TASK DESCRIPTION – Would you print all of the entries exactly, please, but without their pictures?

[Extracted data entries]
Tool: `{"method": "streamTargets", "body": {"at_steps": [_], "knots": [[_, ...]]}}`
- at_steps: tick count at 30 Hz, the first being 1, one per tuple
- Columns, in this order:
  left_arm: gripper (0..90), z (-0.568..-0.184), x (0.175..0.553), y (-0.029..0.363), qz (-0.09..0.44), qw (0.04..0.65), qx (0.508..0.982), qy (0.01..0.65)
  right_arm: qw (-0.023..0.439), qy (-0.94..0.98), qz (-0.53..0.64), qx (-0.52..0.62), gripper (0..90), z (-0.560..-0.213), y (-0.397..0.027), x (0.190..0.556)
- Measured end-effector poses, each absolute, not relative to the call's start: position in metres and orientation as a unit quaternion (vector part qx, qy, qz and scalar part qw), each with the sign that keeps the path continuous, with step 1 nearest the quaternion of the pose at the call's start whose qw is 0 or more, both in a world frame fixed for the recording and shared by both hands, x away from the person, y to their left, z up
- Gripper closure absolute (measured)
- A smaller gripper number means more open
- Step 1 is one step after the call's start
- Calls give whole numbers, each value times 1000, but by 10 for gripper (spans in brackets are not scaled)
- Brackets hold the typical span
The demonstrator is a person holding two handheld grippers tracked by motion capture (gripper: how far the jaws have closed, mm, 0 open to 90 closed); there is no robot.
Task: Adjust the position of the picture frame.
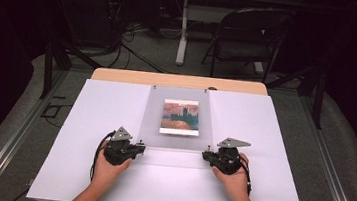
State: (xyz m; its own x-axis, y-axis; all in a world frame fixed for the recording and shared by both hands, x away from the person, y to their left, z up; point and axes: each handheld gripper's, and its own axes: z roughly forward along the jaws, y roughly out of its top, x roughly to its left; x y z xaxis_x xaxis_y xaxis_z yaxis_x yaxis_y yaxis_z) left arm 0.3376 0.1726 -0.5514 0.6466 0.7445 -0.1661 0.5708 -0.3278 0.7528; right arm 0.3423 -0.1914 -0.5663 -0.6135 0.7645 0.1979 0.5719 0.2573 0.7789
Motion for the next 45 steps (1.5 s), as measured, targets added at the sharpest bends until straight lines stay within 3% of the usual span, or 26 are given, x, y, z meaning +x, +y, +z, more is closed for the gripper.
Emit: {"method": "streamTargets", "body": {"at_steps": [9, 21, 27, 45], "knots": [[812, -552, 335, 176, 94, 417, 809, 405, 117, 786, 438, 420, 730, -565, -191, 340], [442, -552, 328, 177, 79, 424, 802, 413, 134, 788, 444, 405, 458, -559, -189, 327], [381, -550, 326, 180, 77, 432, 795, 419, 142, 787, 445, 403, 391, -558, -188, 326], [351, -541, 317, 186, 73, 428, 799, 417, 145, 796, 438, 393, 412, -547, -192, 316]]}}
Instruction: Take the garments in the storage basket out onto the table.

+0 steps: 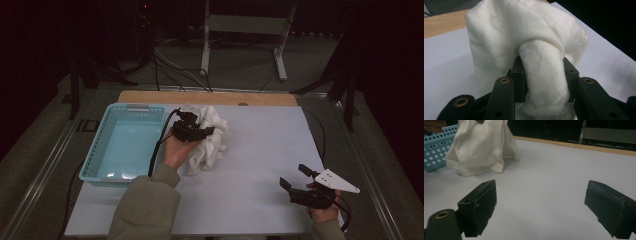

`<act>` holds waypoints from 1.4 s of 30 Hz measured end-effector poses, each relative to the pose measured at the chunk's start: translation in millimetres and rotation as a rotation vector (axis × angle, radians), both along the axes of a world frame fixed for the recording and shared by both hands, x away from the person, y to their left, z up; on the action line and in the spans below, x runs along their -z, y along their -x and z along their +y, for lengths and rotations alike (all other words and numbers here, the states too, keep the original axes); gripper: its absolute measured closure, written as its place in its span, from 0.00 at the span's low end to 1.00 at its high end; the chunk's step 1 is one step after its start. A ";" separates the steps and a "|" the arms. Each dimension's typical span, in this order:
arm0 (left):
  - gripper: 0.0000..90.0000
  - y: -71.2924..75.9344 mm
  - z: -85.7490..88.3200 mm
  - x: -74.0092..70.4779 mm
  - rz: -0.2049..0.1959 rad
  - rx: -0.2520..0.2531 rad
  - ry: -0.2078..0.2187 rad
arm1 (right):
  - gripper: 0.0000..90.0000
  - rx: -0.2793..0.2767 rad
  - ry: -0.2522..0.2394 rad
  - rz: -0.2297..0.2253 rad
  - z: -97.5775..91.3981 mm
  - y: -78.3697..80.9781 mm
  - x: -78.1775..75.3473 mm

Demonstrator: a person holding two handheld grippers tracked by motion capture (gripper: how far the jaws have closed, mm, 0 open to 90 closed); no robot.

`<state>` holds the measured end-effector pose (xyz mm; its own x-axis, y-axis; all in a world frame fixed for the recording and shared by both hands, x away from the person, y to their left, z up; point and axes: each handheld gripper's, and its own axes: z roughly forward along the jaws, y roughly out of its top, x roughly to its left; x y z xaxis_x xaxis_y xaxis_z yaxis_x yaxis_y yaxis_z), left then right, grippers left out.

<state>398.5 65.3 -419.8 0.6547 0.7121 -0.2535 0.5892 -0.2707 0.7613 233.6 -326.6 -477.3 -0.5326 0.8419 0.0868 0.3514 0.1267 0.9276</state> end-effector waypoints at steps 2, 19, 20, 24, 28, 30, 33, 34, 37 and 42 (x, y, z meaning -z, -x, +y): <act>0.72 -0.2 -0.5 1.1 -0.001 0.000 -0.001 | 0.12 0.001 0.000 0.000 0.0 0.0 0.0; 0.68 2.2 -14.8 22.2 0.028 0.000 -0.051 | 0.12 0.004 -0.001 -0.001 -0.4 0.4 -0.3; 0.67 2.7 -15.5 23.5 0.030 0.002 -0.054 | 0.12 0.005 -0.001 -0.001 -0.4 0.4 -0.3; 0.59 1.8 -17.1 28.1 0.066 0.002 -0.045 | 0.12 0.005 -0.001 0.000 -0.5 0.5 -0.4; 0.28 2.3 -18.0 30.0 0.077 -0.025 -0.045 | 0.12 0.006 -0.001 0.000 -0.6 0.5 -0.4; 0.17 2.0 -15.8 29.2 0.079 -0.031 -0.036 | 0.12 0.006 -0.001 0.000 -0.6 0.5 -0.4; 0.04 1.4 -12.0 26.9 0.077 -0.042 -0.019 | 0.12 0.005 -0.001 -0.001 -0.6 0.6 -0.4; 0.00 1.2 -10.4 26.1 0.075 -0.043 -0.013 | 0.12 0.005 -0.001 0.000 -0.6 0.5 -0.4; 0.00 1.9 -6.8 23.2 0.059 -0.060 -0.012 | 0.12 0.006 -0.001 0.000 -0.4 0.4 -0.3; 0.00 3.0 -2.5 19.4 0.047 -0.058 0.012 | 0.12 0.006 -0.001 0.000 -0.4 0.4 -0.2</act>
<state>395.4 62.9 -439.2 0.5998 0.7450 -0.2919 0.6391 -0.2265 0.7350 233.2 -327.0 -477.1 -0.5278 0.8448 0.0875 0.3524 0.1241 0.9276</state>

SOLUTION TO THE EXERCISE –
Tool: `{"method": "streamTargets", "body": {"at_steps": [_], "knots": [[_, ...]]}}`
- at_steps: tick count at 30 Hz, the first being 1, one per tuple
- Columns, in this order:
  left_arm: gripper (0..90), z (-0.568..-0.184), x (0.175..0.553), y (-0.029..0.363), qz (-0.09..0.44), qw (0.04..0.65), qx (0.508..0.982), qy (0.01..0.65)
  right_arm: qw (-0.023..0.439), qy (-0.94..0.98), qz (-0.53..0.64), qx (-0.52..0.62), gripper (0..90), z (-0.560..-0.213), y (-0.397..0.027), x (0.190..0.556)
- Measured end-effector poses, each absolute, not relative to the call's start: position in metres and orientation as a unit quaternion (vector part qx, qy, qz and scalar part qw), each with the sign that keeps the path continuous, with step 1 nearest the quaternion of the pose at the call's start whose qw is 0 or more, both in a world frame fixed for the recording and shared by both hands, x away from the person, y to their left, z up
- Gripper closure absolute (measured)
- A smaller gripper number means more open
- Step 1 is one step after the call's start
- Calls give whole numbers, each value times 1000, but by 10 for gripper (spans in brackets are not scaled)
- Brackets hold the typical span
The demonstrator is a person holding two handheld grippers tracked by motion capture (gripper: how far the jaws have closed, mm, 0 open to 90 closed); there is no robot.
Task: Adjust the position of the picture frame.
State: (xyz m; its own x-axis, y-axis; all in a world frame fixed for the recording and shared by both hands, x away from the person, y to their left, z up; point and axes: each handheld gripper's, and its own axes: z roughly forward along the jaws, y roughly out of its top, x roughly to its left; x y z xaxis_x xaxis_y xaxis_z yaxis_x yaxis_y yaxis_z) left arm 0.3376 0.1726 -0.5514 0.6466 0.7445 -0.1661 0.5708 -0.3278 0.7528; right arm 0.3423 -0.1914 -0.5663 -0.6135 0.7645 0.1979 0.5719 0.2573 0.7789
Motion for the next 45 steps (1.5 s), as measured, targets added at the sharpest bends until straight lines stay within 3% of the usual span, or 26 are given, x, y, z meaning +x, +y, +z, more is closed for the gripper.
Emit: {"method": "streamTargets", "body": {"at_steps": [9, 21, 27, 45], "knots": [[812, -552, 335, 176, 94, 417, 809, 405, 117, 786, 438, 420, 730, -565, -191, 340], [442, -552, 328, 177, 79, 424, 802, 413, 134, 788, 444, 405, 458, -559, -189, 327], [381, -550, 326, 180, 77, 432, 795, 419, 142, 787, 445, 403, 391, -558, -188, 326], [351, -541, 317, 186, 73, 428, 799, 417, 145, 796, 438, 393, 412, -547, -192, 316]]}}
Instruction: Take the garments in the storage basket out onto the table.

+0 steps: 

`<act>` holds waypoints from 1.4 s of 30 Hz measured end-effector poses, each relative to the pose measured at the chunk's start: translation in millimetres and rotation as a rotation vector (axis × angle, radians), both along the axes of a world frame fixed for the recording and shared by both hands, x away from the person, y to their left, z up; on the action line and in the spans below, x runs along their -z, y along their -x and z along their +y, for lengths and rotations alike (all other words and numbers here, the states too, keep the original axes); gripper: its absolute measured closure, written as its place in its span, from 0.00 at the span's low end to 1.00 at its high end; the chunk's step 1 is one step after its start. A ";" separates the steps and a "|" the arms. Each dimension's typical span, in this order:
arm0 (left):
  - gripper: 0.0000..90.0000
  - y: -71.2924..75.9344 mm
  - z: -85.7490..88.3200 mm
  - x: -74.0092..70.4779 mm
  - rz: -0.2049..0.1959 rad
  - rx: -0.2520..0.2531 rad
  - ry: -0.2078..0.2187 rad
arm1 (right):
  - gripper: 0.0000..90.0000
  - rx: -0.2793..0.2767 rad
  - ry: -0.2522..0.2394 rad
  - rz: -0.2297..0.2253 rad
  - z: -97.5775..91.3981 mm
  - y: -78.3697..80.9781 mm
  - x: -78.1775..75.3473 mm

Demonstrator: a person holding two handheld grippers tracked by motion capture (gripper: how far the jaws have closed, mm, 0 open to 90 closed); no robot.

`<state>` holds the measured end-effector pose (xyz mm; its own x-axis, y-axis; all in a world frame fixed for the recording and shared by both hands, x away from the person, y to their left, z up; point and axes: each handheld gripper's, and its own axes: z roughly forward along the jaws, y roughly out of its top, x roughly to its left; x y z xaxis_x xaxis_y xaxis_z yaxis_x yaxis_y yaxis_z), left then right, grippers left out.

<state>398.5 65.3 -419.8 0.6547 0.7121 -0.2535 0.5892 -0.2707 0.7613 233.6 -326.6 -477.3 -0.5326 0.8419 0.0868 0.3514 0.1267 0.9276</state> end-effector waypoints at steps 2, 19, 20, 24, 28, 30, 33, 34, 37 and 42 (x, y, z meaning -z, -x, +y): <act>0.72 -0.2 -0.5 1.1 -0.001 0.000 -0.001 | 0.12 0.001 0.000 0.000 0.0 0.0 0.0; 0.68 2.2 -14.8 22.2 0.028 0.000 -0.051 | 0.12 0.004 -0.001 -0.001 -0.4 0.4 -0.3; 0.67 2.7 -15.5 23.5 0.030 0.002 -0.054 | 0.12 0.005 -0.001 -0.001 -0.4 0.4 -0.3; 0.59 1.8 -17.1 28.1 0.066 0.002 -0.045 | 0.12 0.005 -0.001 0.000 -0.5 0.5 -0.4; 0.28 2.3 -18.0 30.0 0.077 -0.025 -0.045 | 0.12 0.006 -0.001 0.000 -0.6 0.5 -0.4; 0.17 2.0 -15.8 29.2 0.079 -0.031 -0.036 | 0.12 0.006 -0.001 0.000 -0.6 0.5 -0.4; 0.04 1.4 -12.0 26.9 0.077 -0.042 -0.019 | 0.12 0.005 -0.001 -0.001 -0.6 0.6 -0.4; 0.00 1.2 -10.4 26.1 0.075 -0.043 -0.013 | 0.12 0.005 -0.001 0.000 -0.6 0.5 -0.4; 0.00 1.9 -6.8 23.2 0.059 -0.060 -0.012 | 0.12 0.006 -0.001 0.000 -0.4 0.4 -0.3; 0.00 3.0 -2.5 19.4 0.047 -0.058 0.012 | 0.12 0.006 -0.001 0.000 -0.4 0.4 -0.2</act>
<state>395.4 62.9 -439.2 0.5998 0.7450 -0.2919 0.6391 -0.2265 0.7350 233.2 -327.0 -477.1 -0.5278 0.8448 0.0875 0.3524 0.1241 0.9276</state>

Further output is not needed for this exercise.